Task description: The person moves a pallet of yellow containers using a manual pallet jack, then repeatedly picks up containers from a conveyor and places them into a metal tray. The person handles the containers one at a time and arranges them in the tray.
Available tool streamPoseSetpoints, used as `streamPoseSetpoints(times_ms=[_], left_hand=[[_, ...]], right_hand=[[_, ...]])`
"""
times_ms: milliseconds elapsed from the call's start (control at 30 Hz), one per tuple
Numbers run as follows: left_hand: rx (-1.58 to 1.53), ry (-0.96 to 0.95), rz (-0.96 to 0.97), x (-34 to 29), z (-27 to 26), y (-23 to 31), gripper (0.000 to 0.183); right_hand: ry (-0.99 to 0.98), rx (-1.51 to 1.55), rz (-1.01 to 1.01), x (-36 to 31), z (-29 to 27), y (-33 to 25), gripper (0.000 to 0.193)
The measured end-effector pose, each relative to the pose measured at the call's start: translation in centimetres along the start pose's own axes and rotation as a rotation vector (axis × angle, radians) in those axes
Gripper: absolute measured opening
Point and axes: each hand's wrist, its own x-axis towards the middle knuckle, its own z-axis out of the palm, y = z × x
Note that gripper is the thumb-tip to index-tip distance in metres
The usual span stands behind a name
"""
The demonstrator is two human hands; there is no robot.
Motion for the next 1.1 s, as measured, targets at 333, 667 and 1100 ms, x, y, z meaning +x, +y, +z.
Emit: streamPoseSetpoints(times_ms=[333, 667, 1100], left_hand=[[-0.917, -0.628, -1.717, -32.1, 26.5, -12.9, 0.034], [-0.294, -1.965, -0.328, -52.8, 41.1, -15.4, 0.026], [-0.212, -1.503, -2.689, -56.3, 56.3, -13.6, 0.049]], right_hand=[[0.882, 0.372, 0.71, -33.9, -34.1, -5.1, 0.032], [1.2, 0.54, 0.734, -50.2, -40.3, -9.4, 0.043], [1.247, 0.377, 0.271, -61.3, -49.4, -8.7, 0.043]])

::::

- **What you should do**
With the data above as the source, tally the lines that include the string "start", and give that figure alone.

- **Exercise result**
2